* **Assigned task**
For every line in the records that has the word "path", make a copy.

Source data
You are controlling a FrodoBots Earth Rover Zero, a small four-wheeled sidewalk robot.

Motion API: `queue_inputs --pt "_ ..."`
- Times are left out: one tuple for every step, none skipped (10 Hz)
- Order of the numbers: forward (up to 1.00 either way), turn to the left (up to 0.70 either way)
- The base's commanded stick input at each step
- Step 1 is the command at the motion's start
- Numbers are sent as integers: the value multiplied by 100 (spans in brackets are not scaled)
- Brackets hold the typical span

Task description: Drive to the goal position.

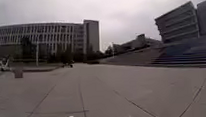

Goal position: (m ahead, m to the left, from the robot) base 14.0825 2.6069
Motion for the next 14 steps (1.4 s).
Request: queue_inputs --pt "85 0" --pt "85 0" --pt "85 0" --pt "85 0" --pt "85 0" --pt "85 0" --pt "85 0" --pt "85 0" --pt "85 0" --pt "85 0" --pt "85 0" --pt "85 0" --pt "85 0" --pt "85 0"
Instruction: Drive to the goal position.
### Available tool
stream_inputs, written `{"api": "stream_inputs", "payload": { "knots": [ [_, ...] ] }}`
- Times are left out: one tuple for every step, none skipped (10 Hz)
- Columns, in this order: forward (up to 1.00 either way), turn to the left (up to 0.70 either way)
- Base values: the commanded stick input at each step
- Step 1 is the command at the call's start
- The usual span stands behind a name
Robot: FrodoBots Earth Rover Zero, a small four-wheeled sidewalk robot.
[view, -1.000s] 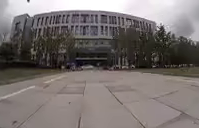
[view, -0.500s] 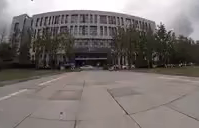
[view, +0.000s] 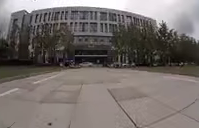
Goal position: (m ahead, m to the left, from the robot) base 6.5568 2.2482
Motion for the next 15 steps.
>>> {"api": "stream_inputs", "payload": {
  "knots": [
    [0.70, 0.00],
    [0.70, 0.00],
    [0.70, 0.00],
    [0.70, 0.00],
    [0.70, 0.00],
    [0.70, 0.00],
    [0.70, 0.00],
    [0.70, 0.00],
    [0.70, 0.00],
    [0.70, 0.00],
    [0.70, 0.00],
    [0.70, 0.00],
    [0.70, 0.00],
    [0.70, 0.00],
    [0.70, 0.00]
  ]
}}
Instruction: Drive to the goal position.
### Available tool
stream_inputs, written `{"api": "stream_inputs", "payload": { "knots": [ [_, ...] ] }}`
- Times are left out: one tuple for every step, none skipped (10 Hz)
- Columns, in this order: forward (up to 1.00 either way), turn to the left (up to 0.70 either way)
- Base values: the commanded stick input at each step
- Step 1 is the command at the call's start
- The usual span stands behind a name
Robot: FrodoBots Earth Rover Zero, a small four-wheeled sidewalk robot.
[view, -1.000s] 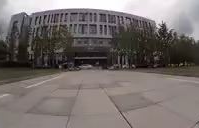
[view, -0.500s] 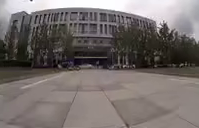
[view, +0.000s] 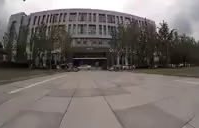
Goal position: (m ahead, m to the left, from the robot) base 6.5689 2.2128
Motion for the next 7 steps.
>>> {"api": "stream_inputs", "payload": {
  "knots": [
    [0.70, 0.00],
    [0.70, 0.00],
    [0.70, 0.00],
    [0.70, 0.00],
    [0.70, 0.00],
    [0.70, 0.00],
    [0.70, 0.00]
  ]
}}
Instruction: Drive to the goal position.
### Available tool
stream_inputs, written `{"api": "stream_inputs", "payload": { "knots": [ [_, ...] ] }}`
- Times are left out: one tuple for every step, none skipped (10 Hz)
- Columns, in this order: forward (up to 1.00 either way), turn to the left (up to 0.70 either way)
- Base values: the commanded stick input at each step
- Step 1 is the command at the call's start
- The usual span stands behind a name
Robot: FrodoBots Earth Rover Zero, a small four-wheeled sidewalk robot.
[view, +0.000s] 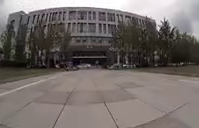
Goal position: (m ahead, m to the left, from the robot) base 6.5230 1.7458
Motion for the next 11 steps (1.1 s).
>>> {"api": "stream_inputs", "payload": {
  "knots": [
    [0.70, 0.00],
    [0.70, 0.00],
    [0.70, 0.00],
    [0.70, 0.00],
    [0.70, 0.00],
    [0.70, 0.00],
    [0.70, 0.00],
    [0.70, 0.00],
    [0.70, 0.00],
    [0.70, 0.00],
    [0.70, 0.00]
  ]
}}
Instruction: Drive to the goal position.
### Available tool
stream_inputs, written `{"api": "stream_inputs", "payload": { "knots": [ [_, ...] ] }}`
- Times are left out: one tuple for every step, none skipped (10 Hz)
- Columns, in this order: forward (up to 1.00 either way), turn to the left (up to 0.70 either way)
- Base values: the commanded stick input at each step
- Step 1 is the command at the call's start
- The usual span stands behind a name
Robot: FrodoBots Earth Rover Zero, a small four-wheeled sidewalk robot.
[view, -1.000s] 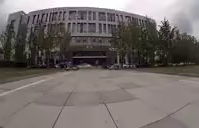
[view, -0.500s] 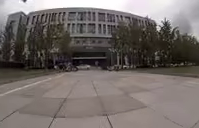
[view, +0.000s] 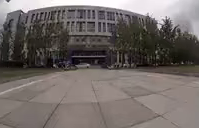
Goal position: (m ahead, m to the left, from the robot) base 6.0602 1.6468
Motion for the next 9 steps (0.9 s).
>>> {"api": "stream_inputs", "payload": {
  "knots": [
    [0.70, 0.00],
    [0.70, 0.00],
    [0.70, 0.00],
    [0.70, 0.00],
    [0.70, 0.00],
    [0.70, 0.00],
    [0.70, 0.00],
    [0.70, 0.00],
    [0.70, 0.00]
  ]
}}
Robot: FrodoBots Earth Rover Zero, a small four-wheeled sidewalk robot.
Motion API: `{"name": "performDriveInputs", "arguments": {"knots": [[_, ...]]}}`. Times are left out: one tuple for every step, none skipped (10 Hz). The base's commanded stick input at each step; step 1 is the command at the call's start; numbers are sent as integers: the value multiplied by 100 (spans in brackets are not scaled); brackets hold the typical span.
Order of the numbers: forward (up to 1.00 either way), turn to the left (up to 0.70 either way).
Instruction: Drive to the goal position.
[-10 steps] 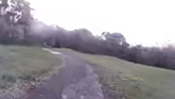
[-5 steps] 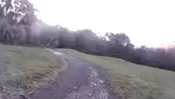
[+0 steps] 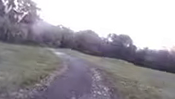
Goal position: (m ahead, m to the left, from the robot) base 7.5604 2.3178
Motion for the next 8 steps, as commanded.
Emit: {"name": "performDriveInputs", "arguments": {"knots": [[70, -14], [70, 0], [70, 0], [70, 0], [70, 0], [70, 0], [70, 0], [70, 0]]}}
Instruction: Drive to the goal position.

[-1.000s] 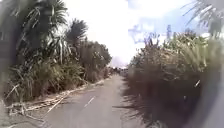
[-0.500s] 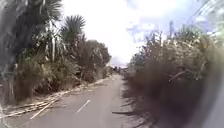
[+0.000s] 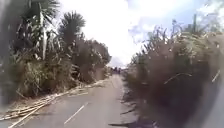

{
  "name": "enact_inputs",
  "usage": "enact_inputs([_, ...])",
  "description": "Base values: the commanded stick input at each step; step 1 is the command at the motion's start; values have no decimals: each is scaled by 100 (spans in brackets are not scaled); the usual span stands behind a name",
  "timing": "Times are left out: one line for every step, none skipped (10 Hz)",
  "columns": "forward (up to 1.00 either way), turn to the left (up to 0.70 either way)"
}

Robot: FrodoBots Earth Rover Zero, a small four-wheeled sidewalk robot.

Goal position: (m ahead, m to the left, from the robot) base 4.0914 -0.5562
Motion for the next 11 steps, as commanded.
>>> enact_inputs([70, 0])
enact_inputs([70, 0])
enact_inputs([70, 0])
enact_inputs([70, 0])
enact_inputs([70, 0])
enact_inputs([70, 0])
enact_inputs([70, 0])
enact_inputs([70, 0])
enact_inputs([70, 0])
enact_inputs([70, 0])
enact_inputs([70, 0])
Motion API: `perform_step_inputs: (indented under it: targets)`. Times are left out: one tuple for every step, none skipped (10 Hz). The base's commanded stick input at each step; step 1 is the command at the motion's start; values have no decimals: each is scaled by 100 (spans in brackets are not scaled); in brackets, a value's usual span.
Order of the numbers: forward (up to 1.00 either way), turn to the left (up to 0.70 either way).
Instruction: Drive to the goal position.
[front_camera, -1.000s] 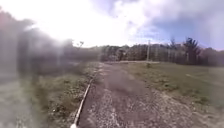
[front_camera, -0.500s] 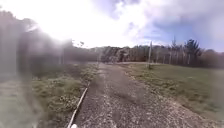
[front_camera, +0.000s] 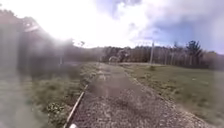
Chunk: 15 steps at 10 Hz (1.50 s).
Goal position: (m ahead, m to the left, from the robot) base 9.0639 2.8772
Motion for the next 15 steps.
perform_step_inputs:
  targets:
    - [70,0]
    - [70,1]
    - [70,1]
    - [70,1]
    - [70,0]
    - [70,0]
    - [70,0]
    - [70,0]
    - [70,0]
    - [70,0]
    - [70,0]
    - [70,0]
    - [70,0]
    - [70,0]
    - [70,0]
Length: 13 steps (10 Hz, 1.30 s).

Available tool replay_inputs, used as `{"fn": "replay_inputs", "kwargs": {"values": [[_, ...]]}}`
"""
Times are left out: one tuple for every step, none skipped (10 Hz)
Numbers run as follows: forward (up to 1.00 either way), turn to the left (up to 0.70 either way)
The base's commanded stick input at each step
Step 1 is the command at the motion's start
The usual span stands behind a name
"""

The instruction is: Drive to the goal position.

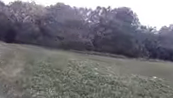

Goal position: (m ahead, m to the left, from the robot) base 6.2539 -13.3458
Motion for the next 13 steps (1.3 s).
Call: {"fn": "replay_inputs", "kwargs": {"values": [[0.6, -0.15], [0.6, -0.15], [0.6, -0.15], [0.6, -0.15], [0.6, -0.15], [0.6, -0.15], [0.6, -0.15], [0.6, -0.15], [0.6, -0.15], [0.6, -0.15], [0.6, -0.15], [0.6, -0.15], [0.6, -0.15]]}}
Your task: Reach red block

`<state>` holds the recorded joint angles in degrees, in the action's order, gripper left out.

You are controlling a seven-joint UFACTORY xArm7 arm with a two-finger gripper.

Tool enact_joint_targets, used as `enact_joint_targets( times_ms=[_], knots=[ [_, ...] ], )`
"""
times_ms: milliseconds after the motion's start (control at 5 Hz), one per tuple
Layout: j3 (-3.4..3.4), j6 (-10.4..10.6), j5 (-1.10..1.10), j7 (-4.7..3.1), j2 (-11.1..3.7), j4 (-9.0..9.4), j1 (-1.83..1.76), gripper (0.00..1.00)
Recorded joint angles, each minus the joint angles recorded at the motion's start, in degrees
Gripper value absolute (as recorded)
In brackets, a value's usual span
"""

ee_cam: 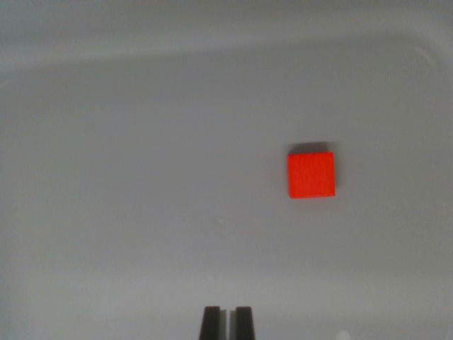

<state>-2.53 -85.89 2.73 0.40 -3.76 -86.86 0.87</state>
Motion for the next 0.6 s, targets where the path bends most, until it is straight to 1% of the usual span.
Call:
enact_joint_targets(
  times_ms=[200, 400, 600],
  knots=[
    [0.0, 0.0, 0.0, 0.0, 0.0, 0.0, 0.0, 0.0],
    [-0.05, 1.9, 0.03, -0.28, -0.95, 0.94, 0.27, 0.0],
    [-0.05, 1.9, 0.03, -0.28, -0.95, 0.94, 0.27, 0.0]
  ],
)
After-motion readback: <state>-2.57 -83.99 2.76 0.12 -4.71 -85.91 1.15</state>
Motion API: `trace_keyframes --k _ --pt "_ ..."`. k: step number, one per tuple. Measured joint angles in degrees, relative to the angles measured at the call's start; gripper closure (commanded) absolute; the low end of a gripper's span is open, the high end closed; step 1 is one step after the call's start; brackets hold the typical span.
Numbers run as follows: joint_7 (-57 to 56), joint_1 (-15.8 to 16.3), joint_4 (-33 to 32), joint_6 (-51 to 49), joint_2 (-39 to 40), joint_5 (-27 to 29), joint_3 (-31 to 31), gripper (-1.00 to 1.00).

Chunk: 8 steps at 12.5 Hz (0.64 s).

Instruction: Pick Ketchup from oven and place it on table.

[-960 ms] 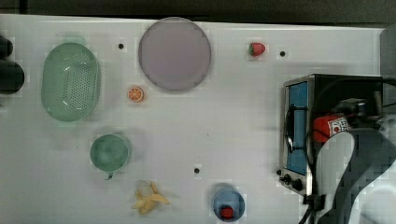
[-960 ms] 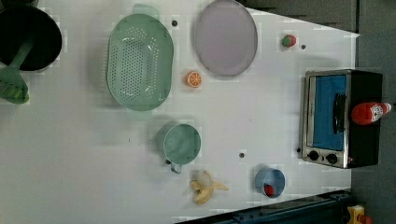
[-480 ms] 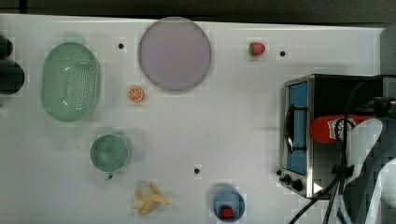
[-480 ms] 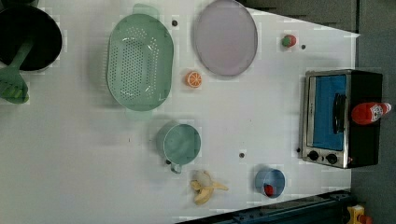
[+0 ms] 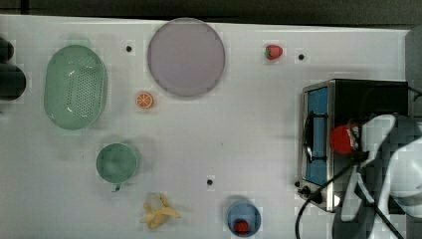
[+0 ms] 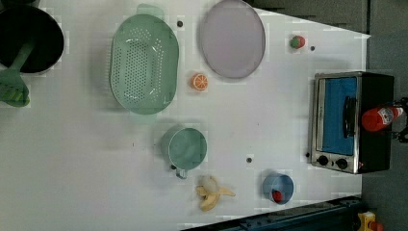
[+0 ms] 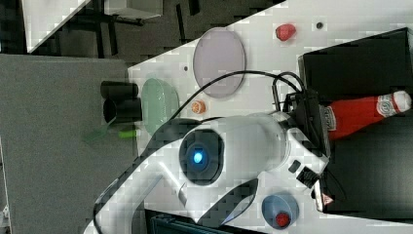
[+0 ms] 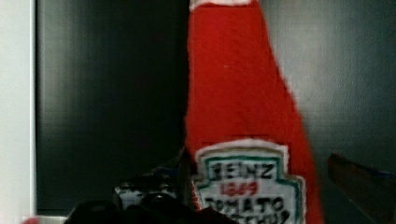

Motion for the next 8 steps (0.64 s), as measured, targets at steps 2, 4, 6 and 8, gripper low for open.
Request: trace_keyframes --k 2,4,6,8 --pt "0.0 0.4 0.0 -1.1 1.0 1.3 0.1 -1.00" --pt "0.0 -0.3 0.3 0.9 2.2 0.8 0.7 -0.68" --pt "0.0 -0.1 2.0 0.3 3.2 1.6 0.0 -0.27" --pt "0.0 0.0 2.6 0.5 3.1 1.2 -0.1 -0.27"
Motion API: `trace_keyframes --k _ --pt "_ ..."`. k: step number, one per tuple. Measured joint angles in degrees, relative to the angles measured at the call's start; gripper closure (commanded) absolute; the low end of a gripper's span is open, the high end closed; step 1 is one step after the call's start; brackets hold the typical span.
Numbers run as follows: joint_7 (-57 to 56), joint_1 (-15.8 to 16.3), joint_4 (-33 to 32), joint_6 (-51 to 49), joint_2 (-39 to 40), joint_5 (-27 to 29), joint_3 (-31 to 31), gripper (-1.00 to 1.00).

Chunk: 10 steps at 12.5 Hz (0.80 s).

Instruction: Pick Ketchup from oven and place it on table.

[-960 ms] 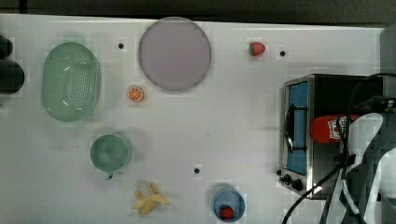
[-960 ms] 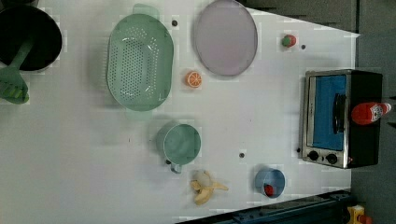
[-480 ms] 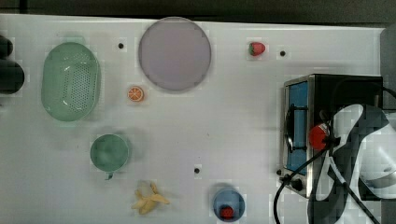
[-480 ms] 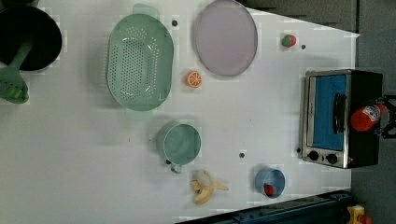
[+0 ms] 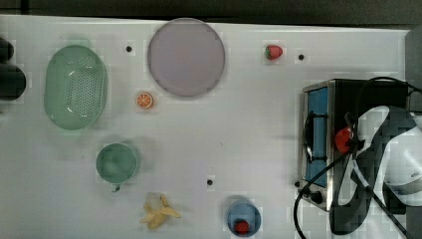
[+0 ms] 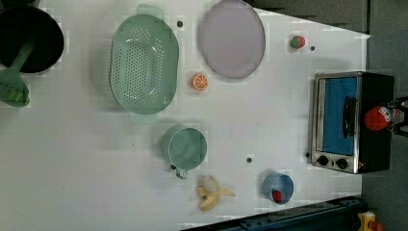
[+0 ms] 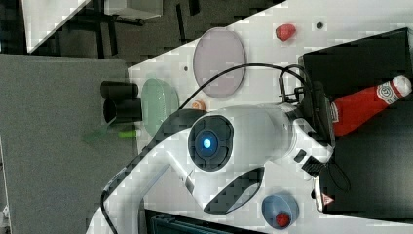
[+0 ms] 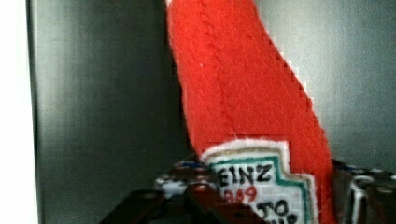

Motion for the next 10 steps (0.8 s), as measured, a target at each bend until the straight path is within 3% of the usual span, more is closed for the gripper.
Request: trace_keyframes --k 3,6,10 --pt "0.0 0.0 0.2 -0.8 -0.4 0.8 0.6 -0.27" --pt "-0.1 1.2 2.6 -0.8 -0.6 -2.8 0.6 -0.27" --pt "-1.3 3.6 8.0 -14.3 -4.6 -5.3 0.6 -0.27"
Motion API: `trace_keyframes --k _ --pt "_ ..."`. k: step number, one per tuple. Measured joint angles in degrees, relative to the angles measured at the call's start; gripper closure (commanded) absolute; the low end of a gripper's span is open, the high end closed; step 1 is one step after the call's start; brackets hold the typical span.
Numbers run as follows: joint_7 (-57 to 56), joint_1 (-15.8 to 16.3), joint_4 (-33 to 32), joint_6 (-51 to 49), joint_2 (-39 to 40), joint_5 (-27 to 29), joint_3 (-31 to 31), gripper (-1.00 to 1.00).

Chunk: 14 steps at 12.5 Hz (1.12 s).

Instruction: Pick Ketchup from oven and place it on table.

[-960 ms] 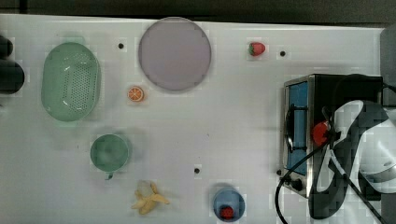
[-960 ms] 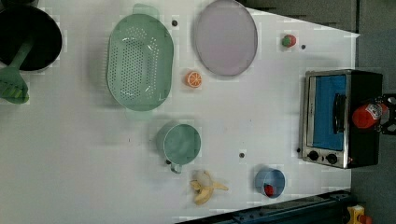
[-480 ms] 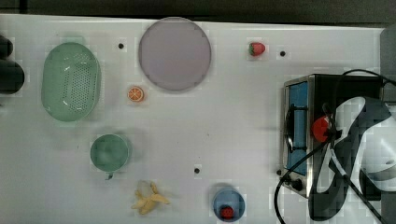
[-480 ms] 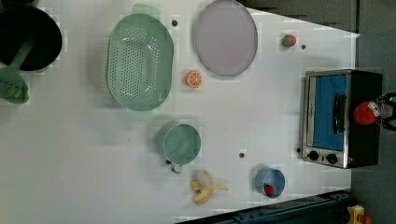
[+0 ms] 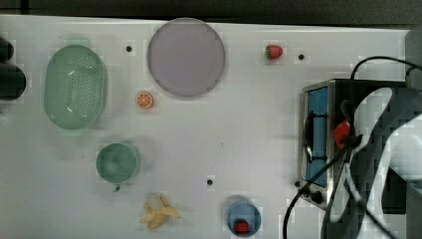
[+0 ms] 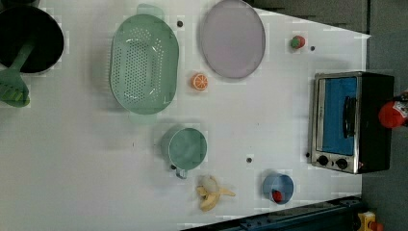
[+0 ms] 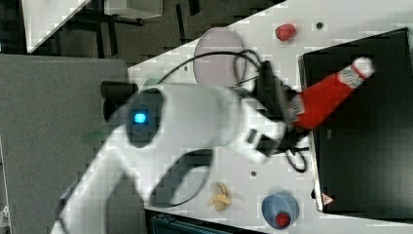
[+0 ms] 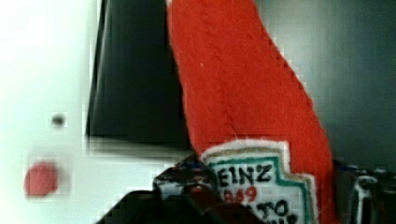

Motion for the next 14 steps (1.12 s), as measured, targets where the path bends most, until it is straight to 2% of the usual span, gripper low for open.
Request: trace_keyframes --k 2,5,7,9,11,14 --pt "0.0 1.4 2.5 -5.6 -5.4 -2.3 2.2 -0.27" --pt "0.0 6.2 3.8 -11.8 -13.3 -2.6 6.1 -0.27" --pt "-0.1 7.4 5.1 -11.9 -15.0 -3.0 11.6 -0.27" --pt "-0.1 10.6 5.0 -12.7 -15.0 -4.8 15.3 -0.27" --pt "-0.1 13.1 2.9 -12.2 -14.6 -8.2 19.4 -0.27" --pt "-0.1 13.9 -5.2 -9.6 -13.9 -9.8 24.5 -0.27"
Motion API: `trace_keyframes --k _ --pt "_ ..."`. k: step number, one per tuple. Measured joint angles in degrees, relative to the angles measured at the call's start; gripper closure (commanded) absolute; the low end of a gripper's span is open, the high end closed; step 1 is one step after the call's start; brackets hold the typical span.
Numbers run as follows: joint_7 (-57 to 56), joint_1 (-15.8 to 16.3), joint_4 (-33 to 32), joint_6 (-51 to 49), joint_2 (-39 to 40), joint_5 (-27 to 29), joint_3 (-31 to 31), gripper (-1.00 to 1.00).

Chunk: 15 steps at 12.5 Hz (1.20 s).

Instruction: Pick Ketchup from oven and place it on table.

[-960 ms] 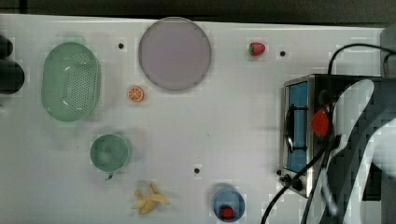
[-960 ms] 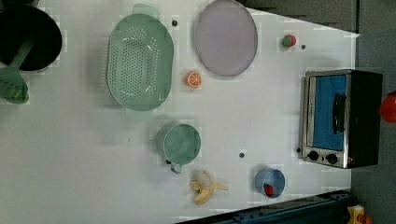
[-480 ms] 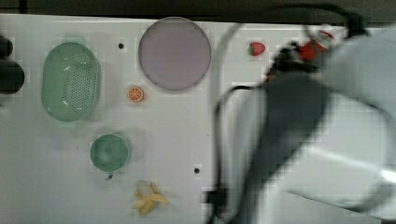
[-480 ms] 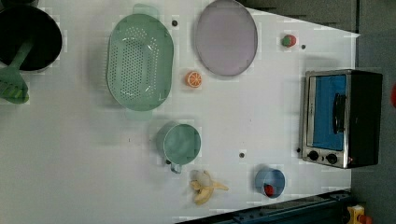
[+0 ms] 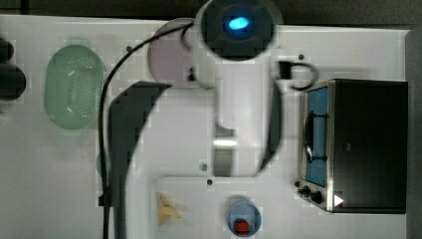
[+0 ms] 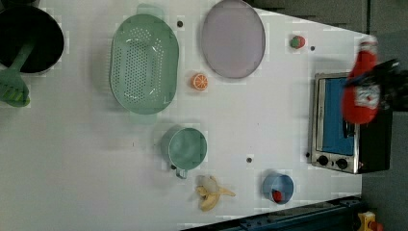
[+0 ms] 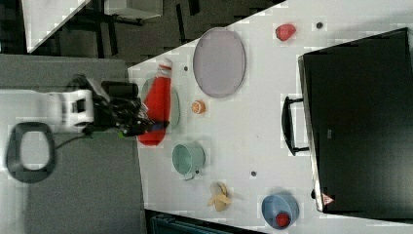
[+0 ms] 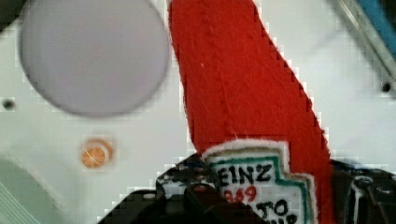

* **Written reply**
Motion for the next 0.6 s, targets where the path bends most, until it is straight to 1% of the usual span.
Motion for the next 10 steps (0.8 s), as measured, a target at each bend until the straight path is within 3% of the usual span, more is closed for the gripper.
Motion for the next 14 steps (1.12 s), as measured, targets where the path bends most, until it is straight to 2% of the usual span, gripper low for open.

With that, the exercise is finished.